🤖 AI Summary
To address perception latency and accuracy degradation caused by motion blur in conventional frame-based cameras during high-speed table tennis, this paper proposes the first real-time, event-camera-only perception system tailored for table tennis robots. Methodologically, it employs a fully event-driven architecture integrating asynchronous event stream processing, real-time event clustering, dynamic trajectory prediction, and low-latency online filtering with motion modeling. Key contributions include: (i) the first end-to-end event-driven perception pipeline for table tennis robots; (ii) a tenfold increase in update rate; (iii) ~40% reduction in position and velocity estimation error, and 35% decrease in prediction uncertainty; and (iv) significantly enhanced robustness and precision for millisecond-level closed-loop control. The system enables reliable, high-frequency state estimation under extreme motion conditions, overcoming fundamental limitations of frame-rate-constrained vision systems.
📝 Abstract
Table tennis robots gained traction over the last years and have become a popular research challenge for control and perception algorithms.

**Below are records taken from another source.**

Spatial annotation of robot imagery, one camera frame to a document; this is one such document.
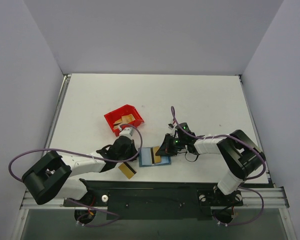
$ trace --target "white wall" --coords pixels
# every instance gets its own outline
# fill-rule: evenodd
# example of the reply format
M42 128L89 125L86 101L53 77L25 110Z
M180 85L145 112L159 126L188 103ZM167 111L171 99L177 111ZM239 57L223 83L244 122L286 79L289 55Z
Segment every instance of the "white wall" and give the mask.
M64 73L242 74L282 0L24 0Z
M63 75L22 0L0 0L0 240L10 239L25 187L15 155L44 146ZM21 176L35 161L21 159Z
M300 0L285 0L242 76L272 179L300 240Z

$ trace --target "purple cable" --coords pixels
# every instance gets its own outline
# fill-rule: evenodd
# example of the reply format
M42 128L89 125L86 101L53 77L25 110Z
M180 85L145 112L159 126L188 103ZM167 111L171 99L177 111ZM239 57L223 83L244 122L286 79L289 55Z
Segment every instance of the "purple cable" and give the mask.
M84 227L88 227L88 228L104 227L104 226L107 226L107 225L109 225L109 224L112 224L112 223L114 223L114 222L116 222L116 221L118 221L118 220L120 219L120 215L118 215L118 214L116 214L116 213L114 213L114 212L106 211L106 210L103 210L103 209L98 209L98 208L93 207L93 206L88 206L88 205L85 205L85 204L83 204L83 203L77 202L77 201L75 201L75 200L73 200L73 199L71 199L71 198L67 198L66 200L69 201L69 202L71 202L71 203L73 203L73 204L76 204L76 205L79 205L79 206L82 206L82 207L85 207L85 208L88 208L88 209L96 210L97 212L101 212L101 213L104 213L104 214L110 214L110 215L113 215L113 216L116 216L116 217L117 217L116 219L113 219L113 220L111 220L111 221L107 221L107 222L105 222L105 223L101 223L101 224L98 224L98 225L84 224L84 225L83 225ZM86 216L86 215L89 215L89 214L90 214L90 213L85 213L85 214L79 216L79 217L77 218L77 221L80 221L80 219L81 219L82 217L84 217L84 216Z
M173 120L175 121L176 125L185 133L187 134L188 136L194 138L194 139L218 139L218 138L229 138L229 139L232 139L232 140L235 140L237 143L245 146L246 148L250 149L261 161L262 163L262 166L263 166L263 169L262 171L258 174L258 175L255 175L255 176L251 176L251 177L247 177L246 180L251 180L251 179L257 179L259 177L261 177L265 172L266 172L266 162L265 160L261 157L261 155L251 146L249 146L248 144L246 144L245 142L241 141L240 139L234 137L234 136L230 136L230 135L226 135L226 134L220 134L220 135L216 135L216 136L193 136L191 135L190 133L186 132L181 126L180 124L178 123L177 119L176 119L176 111L175 111L175 107L174 106L171 106L171 113L172 113L172 117L173 117Z
M142 148L142 144L143 144L143 139L142 139L142 136L141 136L141 133L140 131L133 125L131 124L122 124L120 127L122 126L129 126L129 127L132 127L136 130L136 132L139 134L139 137L140 137L140 147L138 149L138 151L136 152L135 155L133 155L132 157L126 159L126 160L120 160L120 161L116 161L116 160L111 160L111 159L106 159L106 158L102 158L102 157L97 157L97 156L91 156L91 155L87 155L87 154L83 154L83 153L79 153L79 152L74 152L74 151L68 151L68 150L63 150L63 149L58 149L58 148L39 148L39 149L34 149L34 150L30 150L30 151L26 151L24 153L21 153L17 156L15 156L9 163L9 166L8 166L8 169L9 169L9 173L10 175L16 179L17 181L19 182L22 182L21 178L17 177L13 172L12 172L12 164L14 163L15 160L17 160L18 158L21 158L25 155L28 155L28 154L32 154L32 153L36 153L36 152L45 152L45 151L57 151L57 152L61 152L61 153L66 153L66 154L71 154L71 155L77 155L77 156L81 156L81 157L85 157L85 158L90 158L90 159L98 159L98 160L102 160L102 161L105 161L105 162L111 162L111 163L124 163L124 162L128 162L128 161L131 161L132 159L136 158L140 151L141 151L141 148Z
M261 210L260 210L260 212L258 213L258 215L256 215L255 217L253 217L253 218L250 219L249 221L235 222L235 223L229 223L229 224L226 224L226 223L224 223L224 222L220 222L220 221L216 218L216 216L213 214L213 218L214 218L215 220L217 220L221 225L224 225L224 226L226 226L226 225L227 225L227 226L239 226L239 225L250 224L250 223L252 223L253 221L255 221L255 220L257 220L258 218L260 218L260 216L261 216L262 213L264 212L264 209L265 209L265 201L264 201L264 198L261 196L261 194L260 194L258 191L253 190L253 189L251 189L251 188L242 187L242 186L240 186L239 188L240 188L240 189L243 189L243 190L251 191L251 192L254 192L254 193L258 194L259 197L260 197L260 199L261 199Z

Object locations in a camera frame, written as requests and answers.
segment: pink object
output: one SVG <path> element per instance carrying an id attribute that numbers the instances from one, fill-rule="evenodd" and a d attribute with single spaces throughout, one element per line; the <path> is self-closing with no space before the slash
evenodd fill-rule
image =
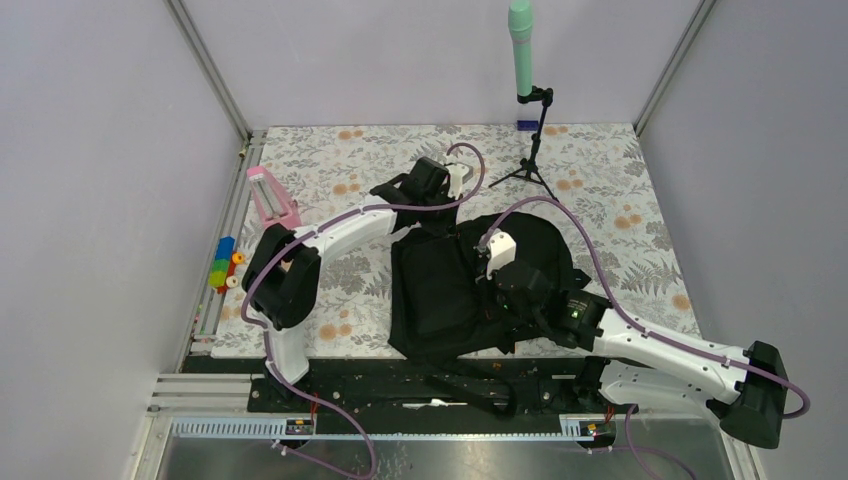
<path id="1" fill-rule="evenodd" d="M 289 192 L 280 185 L 265 167 L 247 169 L 247 179 L 250 181 L 250 194 L 262 226 L 268 228 L 275 223 L 293 230 L 303 225 L 297 212 L 297 202 Z"/>

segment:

Fast and accurate ball detection is crucial for enabling a robotic arm to rally the ball back successfully. So far, most table tennis robots use conventional, frame-based cameras for the perception pipeline. However, frame-based cameras suffer from motion blur if the frame rate is not high enough for fast-moving objects. Event-based cameras, on the other hand, do not have this drawback since pixels report changes in intensity asynchronously and independently, leading to an event stream with a temporal resolution on the order of us. To the best of our knowledge, we present the first real-time perception pipeline for a table tennis robot that uses only event-based cameras. We show that compared to a frame-based pipeline, event-based perception pipelines have an update rate which is an order of magnitude higher. This is beneficial for the estimation and prediction of the ball's position, velocity, and spin, resulting in lower mean errors and uncertainties. These improvements are an advantage for the robot control, which has to be fast, given the short time a table tennis ball is flying until the robot has to hit back.